パフォーマンスよりもショーが好き: R8 GTはそのルックスに見合うものではない。アウディR8 GTは、コイルオーバーサスペンション、リアウイング、フロントスプリッター、620馬力を備えている。ラップタイムが速そうだ。それとも、そうなのか?

別れ際に全開で。「新型アウディR8 GT」が発表されたとき、我々はそう思った。カルトクーペにもう一度、すべての性能を詰め込んで、祝杯をあげよう!

フロントスプリッター、フリック、リアバンパー上のサイドウィングパネル、サイドシルパネル、ファットディフューザー、グースネックサスペンション付きリアウィングなど、その構成要素は実に見事なものだ。さらに、ミシュラン カップ2と軽量ホイール、オプションの調整式車高調、カーボン製フロントバーも装備している。

レーサーとよく似ている。セラミックブレーキ、ミシュランカップ2、コイルオーバーサスペンション、フラップ&フリック、リアウイング。

さらに、570馬力から620馬力へのパワーアップ、後輪駆動、クロスレシオのギアが採用されている。何だって?そう、実はアウディのスポーツチームは、7速デュアルクラッチに再び手を入れ、ギア比を変更したのだ。そして極めつけは、エレクトロニクスにトルクリアモードを組み込んだことだ。いかにも速そうだ。

R8 V10 GT RWDのアンダーステア傾向について

そんな期待を胸に、我々はスペインで「GT」の初試乗を行った。会場はセビリア近郊のモンテブランコサーキットだ。比較的荒れたアスファルトの美しいコースだ。

安定しない: R8 GTのブレーキは、制動性は高いものの、コーナリング時にはアンダーステアになる。

「R8 GT」に飛び乗る。1周目、V10の咆哮が轟く。クロスレシオのギアが「R8」に完璧にマッチしている。「GT」はアンカーがよく効いていてキビキビしているが、車は常に不安定でアンダーステアに傾いている。コーナーの立ち上がりでは、リアが傾いたまま押し出されるような形になるが、これは想定内だ。オーバーステアは簡単に加速に組み込まれ、ほとんど時間がかからない。

アウディR8は高速カーブを好まない

しかし、高速カーブでは、「R8」は何度も不安定な動きで注意を引きつける。モンテブランコサーキットにはサスペンションのセッティングが合わないのか、アスファルトとタイヤコンパウンドの相性が悪いのか。特に、装着されているミシュランカップ2タイヤが、どちらかというと中途半端なセミスリックのようなものだから。

理想的ではない: アウディ R8 V10 GTにはもっと粘りのあるタイヤが似合うはずだが、アウディによれば「エアロコンセプト」に合わないとのことだ。

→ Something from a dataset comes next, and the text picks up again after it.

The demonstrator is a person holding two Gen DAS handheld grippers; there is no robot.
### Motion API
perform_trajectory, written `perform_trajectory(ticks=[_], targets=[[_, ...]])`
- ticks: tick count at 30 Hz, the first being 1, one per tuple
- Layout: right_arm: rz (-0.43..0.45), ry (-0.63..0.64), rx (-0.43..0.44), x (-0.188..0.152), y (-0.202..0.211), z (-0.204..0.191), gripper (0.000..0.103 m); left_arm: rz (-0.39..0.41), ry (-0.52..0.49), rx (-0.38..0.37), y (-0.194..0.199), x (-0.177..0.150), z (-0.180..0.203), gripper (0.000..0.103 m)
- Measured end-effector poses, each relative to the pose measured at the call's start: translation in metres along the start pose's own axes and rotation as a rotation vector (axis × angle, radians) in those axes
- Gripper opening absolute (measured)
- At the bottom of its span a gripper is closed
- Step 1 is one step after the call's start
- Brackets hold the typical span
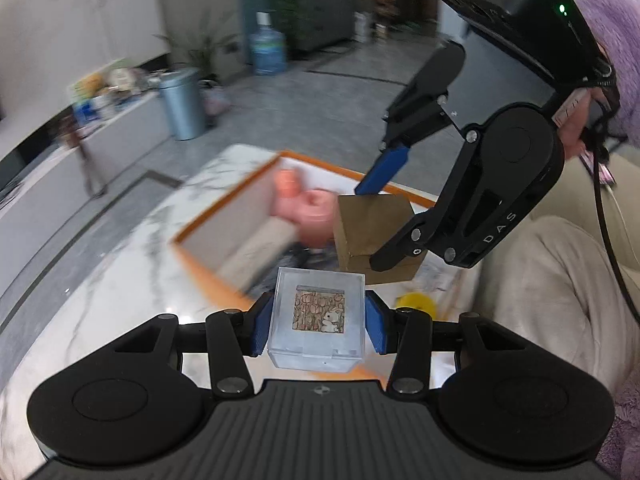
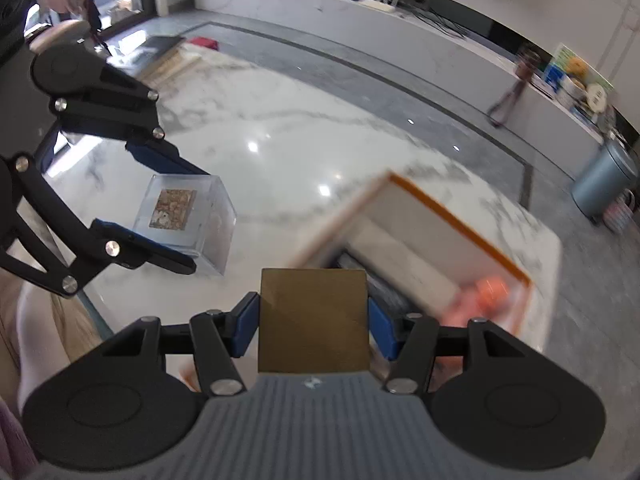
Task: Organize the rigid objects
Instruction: 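Lift both boxes and carry them over the orange box, then lower the clear cube and brown box into the box and open both grippers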
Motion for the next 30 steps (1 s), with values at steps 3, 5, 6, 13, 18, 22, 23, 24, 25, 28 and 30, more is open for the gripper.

もっと勇気を出して、ミシュランカップ2Rやブリヂストンポテンザレーサーを期待したいところだ。ランボルギーニはこのタイヤを「ウラカン」に装着しているが、「我々のエアロコンセプトには合わない」とアウディは言う。理想的なラインはいずれにせよ不可能に近く、エアロパッケージや装備は残念な結果となってしまった。

ピットレーンで空気圧をチェックした後、さらに2周の走行を行った。もしかしたら、新しいドリフトトルクリアモードが、隠れたトラクションコントロールとして使えるかもしれないと期待した上で。こうすることで、カーブでの安定性が格段に向上する。とはいえ、「ESC」の介入はスピードを犠牲にしすぎだ。次のラップ、レベル7、ほぼオフ。

フロントアクスルが追従しない

そして驚いたことに、アペックスでフルスロットルにすると、リアエンドがそれほど激しくウェッジアウトせず、「ESC」が再びそれをキャッチするので、より流動的になるのだった。それにもかかわらず、フロントアクスルは追従しようとしない。「R8」は見た目とは裏腹な走りをする。

納得できない: テストを担当したギドは、R8 GTの走りは見た目ほど良くはないと評価している。セカンドチャンスを期待したい。

それはセットアップとスペインのアスファルトのせいだと思うし、そうであってほしいと思う。アウディスポーツがテスト走行の準備を整えれば、ホームグラウンドで2度目のチャンスを得ることができるのだ。もしかしたら、そこそこの性能は見た目と一致するかもしれない。

結論:
「R8」との決別として、「R8 LMS」のようなサーキットマシンが見たかった。その代わり、「R8 GT」は性能よりもショーに徹している。おそらく、サーキットのせいだろう。2023年春のザクセンリンクサーキットのテストで確認したい。